• Nenhum resultado encontrado

As Orações Pseudorrelativas Modalizadoras em Língua Portuguesa: descrição

2 A ORAÇÃO RELATIVA NAS GRAMÁTICAS DE LÍNGUA PORTUGUESA

5.2 Procedimentos Metodológicos

5.2.1 As Orações Pseudorrelativas Modalizadoras em Língua Portuguesa: descrição

As orações relativas são orações que exercem a função de modificadores de um núcleo nominal, por isso também chamadas de orações adjetivas pela tradição gramatical.

De acordo com pesquisas na área de Sociolinguística, conforme já explicitamos no Capítulo III, em Língua Portuguesa, as pesquisas registram atualmente três tipos de construções relativas: uma padrão e duas não-padrão, denominadas relativa copiadora e relativa cortadora, conforme exemplos aqui retomados:

(1) Achei o livro de que preciso. (2) Achei o livro que eu preciso dele. (3) Achei o livro que preciso.

No exemplo (1), tem-se a ocorrência da relativa padrão. E nos exemplos (2) e (3), as relativas ditas copiadora e cortadora, respectivamente.

Uma das características da oração relativa é o fato de esta apresentar um pronome relativo, o qual exerce uma função sintática na oração em que se encontra. Nos três exemplos acima, o pronome que cumpre, em termos da nomenclatura oficial (NGB), a função sintática de objeto indireto.

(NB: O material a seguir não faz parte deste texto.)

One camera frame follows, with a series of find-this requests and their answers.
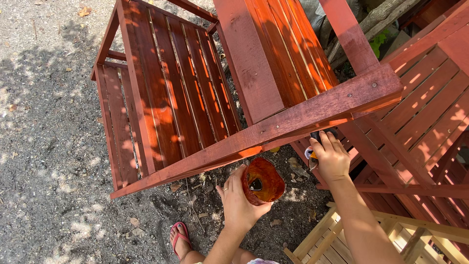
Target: green plant
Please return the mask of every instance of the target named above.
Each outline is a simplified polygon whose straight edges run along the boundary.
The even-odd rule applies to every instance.
[[[371,49],[375,53],[375,56],[379,58],[379,46],[384,43],[386,39],[386,34],[389,33],[389,30],[385,29],[379,35],[377,35],[372,42],[370,42]]]

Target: right hand
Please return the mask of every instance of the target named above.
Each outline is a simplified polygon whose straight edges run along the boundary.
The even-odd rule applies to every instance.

Alguns gramáticos tradicionais - Dias (1918), Pereira (1952) e Bechara (1999) chamam a atenção para a ocorrência particular de um outro tipo de construção relativa em que

“o pronome relativo” exerce função sintática na oração substantiva que, na suposta oração adjetiva, encaixa-se, tal como se ilustra com o exemplo de Bechara também retomado a seguir:

(4) Ali está o homem que eu pensei que tivesse desaparecido.

Segundo o gramático, o pronome relativo que que inicia a oração que eu pensei leva o leitor (ou ouvinte) a uma falsa classificação: caracterizá-la como adjetiva; porém, por não exercer nela função sintática, não lhe pertence, mas sim à oração substantiva subsequente

que tivesse desaparecido. Por ter um caráter de adjetiva, e não o ser, de fato, é que designamos tais expressões como pseudorrelativas, constituindo, assim, nosso objeto de pesquisa.

Essa construção, afirma Bechara, é correta e coerente. A dificuldade está em enquadrá-la nos processos tradicionais e estruturais de análise sintática. Em geral, ela só ocorre com oração subordinada substantiva. O referido operador, na análise de Bechara, é chamado de

relativo universal por ser um simples transpositor oracional. Isto é, a referencialidade desse constituinte parece opaca, pois o “pronome” é utilizado como conectivo semelhante à conjunção que. Entretanto, ele parece conservar a propriedade mais inerente de um pronome relativo, a de retomar um termo anterior: é por meio dele que recuperamos semanticamente o referente “o homem”, elemento pertencente sintaticamente à oração substantiva “que tivesse desaparecido”, exercendo nesta a função sintática de “sujeito”.

O que nos chama a atenção nesse uso é que ele parece motivado pela introjeção de uma predicação modalizadora que subverte a sintaxe da predicação que a “hospeda”. Prova disso encontra-se nos tipos de verbos frequentemente utilizados, que são verbos de cognição (pensar, ver), de percepção (parecer) ou de elocução (dizer, afirmar).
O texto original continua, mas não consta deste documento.